* Your instructions
Your answer should be the exact lines of the data below from the one containing "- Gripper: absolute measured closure" through the one containing "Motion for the"; please include nothing else.

^^^^

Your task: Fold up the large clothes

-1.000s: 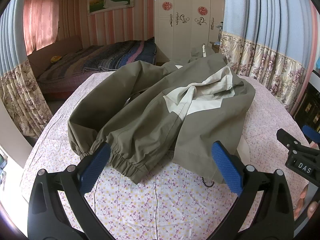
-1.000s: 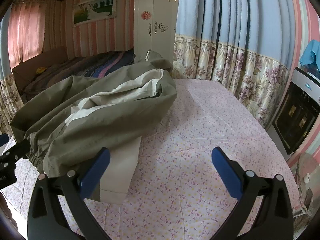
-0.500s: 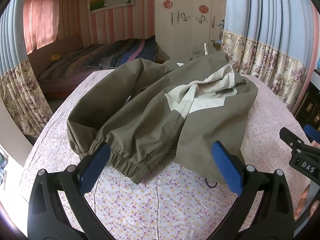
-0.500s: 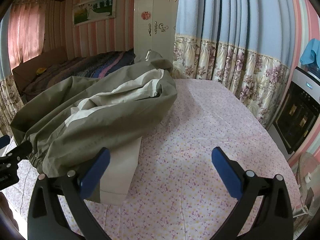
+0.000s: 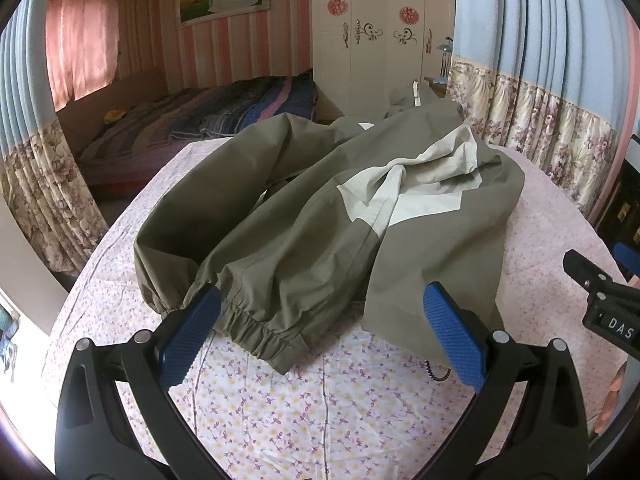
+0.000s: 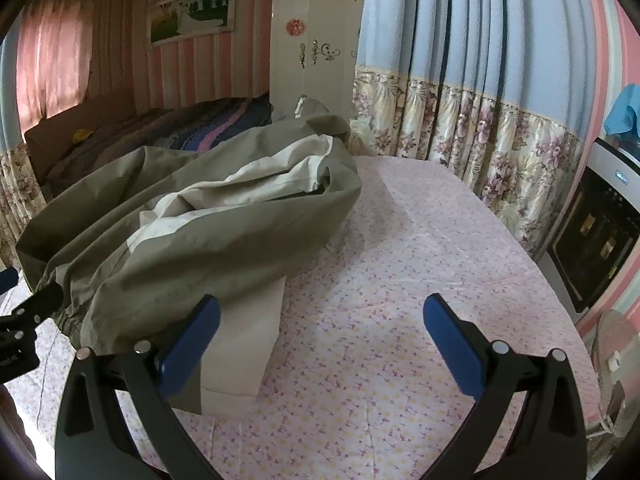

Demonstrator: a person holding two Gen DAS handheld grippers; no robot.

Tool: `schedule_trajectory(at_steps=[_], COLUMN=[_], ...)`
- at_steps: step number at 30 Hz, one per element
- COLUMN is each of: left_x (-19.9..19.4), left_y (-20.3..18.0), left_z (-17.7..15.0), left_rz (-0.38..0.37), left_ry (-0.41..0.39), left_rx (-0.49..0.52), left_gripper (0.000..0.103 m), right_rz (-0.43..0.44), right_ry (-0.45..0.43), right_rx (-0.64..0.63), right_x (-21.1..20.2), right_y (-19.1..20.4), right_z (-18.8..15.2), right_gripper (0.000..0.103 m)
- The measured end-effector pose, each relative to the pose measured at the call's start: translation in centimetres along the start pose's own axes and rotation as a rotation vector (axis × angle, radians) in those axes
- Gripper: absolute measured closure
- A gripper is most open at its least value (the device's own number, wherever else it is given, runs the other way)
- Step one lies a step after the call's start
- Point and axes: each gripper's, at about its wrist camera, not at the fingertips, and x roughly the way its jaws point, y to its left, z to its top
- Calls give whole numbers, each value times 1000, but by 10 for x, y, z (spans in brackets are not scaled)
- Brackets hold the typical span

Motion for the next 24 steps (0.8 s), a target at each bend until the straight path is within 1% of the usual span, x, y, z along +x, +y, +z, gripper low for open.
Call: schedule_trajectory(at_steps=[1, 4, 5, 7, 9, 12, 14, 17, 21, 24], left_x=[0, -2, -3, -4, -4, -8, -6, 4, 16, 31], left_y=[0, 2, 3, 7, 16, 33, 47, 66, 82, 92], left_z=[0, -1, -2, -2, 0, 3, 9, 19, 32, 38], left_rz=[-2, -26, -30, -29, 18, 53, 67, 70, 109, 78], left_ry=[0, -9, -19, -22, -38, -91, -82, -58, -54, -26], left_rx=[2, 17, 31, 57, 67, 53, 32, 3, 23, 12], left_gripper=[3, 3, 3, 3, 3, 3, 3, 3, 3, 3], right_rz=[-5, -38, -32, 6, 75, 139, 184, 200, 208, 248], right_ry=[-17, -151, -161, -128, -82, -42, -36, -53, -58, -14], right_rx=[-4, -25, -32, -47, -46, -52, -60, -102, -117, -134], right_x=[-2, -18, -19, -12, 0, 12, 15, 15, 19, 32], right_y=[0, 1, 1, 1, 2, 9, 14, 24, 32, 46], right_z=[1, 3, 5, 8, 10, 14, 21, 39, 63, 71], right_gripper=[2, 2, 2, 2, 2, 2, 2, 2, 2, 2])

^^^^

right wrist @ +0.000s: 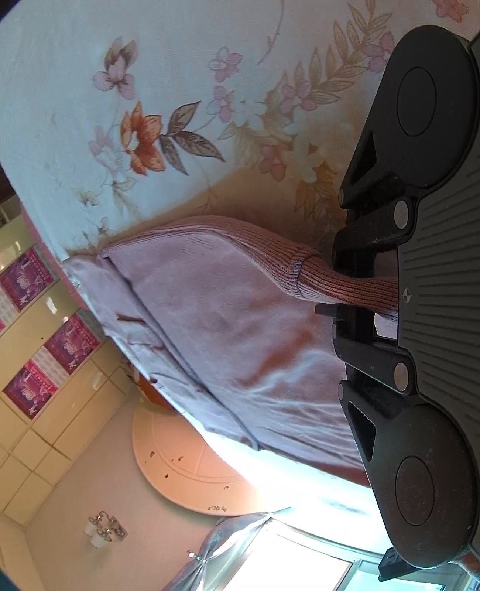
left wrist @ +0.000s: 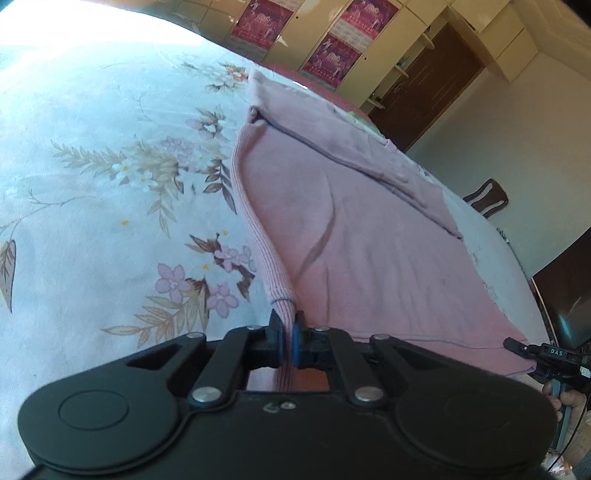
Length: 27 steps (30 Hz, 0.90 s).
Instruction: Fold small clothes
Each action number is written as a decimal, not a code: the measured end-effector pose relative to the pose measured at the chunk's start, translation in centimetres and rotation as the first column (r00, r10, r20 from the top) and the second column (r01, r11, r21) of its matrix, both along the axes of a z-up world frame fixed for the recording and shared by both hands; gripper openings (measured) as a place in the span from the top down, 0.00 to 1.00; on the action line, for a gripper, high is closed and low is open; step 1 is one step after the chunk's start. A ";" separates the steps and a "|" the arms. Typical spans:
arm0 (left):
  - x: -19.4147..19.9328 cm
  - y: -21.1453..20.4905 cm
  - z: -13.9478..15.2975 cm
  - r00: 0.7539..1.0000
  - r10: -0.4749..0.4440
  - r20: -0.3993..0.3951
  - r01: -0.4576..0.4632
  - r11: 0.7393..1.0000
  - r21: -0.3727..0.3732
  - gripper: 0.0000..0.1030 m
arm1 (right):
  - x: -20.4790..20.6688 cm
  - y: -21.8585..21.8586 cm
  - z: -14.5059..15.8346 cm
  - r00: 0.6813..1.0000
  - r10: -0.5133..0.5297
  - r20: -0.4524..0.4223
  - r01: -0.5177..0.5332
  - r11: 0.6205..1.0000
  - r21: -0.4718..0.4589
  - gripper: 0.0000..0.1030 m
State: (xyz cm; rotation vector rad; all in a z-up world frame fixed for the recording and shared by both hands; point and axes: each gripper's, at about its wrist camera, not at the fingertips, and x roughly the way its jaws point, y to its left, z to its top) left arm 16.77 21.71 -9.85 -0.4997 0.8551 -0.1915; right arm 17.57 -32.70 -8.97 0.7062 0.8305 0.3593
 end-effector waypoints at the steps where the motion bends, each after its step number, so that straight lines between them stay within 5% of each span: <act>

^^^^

* Answer to this problem
- Gripper: absolute measured closure
- A gripper is most open at its least value (the device's own number, wherever else it is given, runs the other way)
- Step one lies a step after the call's start
- Point and axes: each gripper's, at about its wrist camera, not at the fingertips, and x roughly the way its jaws point, y to its left, z to its top
- Calls give whole numbers, each value times 1000, but by 10 for x, y, z (spans in brackets are not scaled)
- Brackets hold the typical span

Motion for the next 24 steps (0.8 s), a target at each bend until the straight path is within 1% of the usual span, x, y, z along +x, +y, +z, gripper low for open.

The exercise has nothing more to it.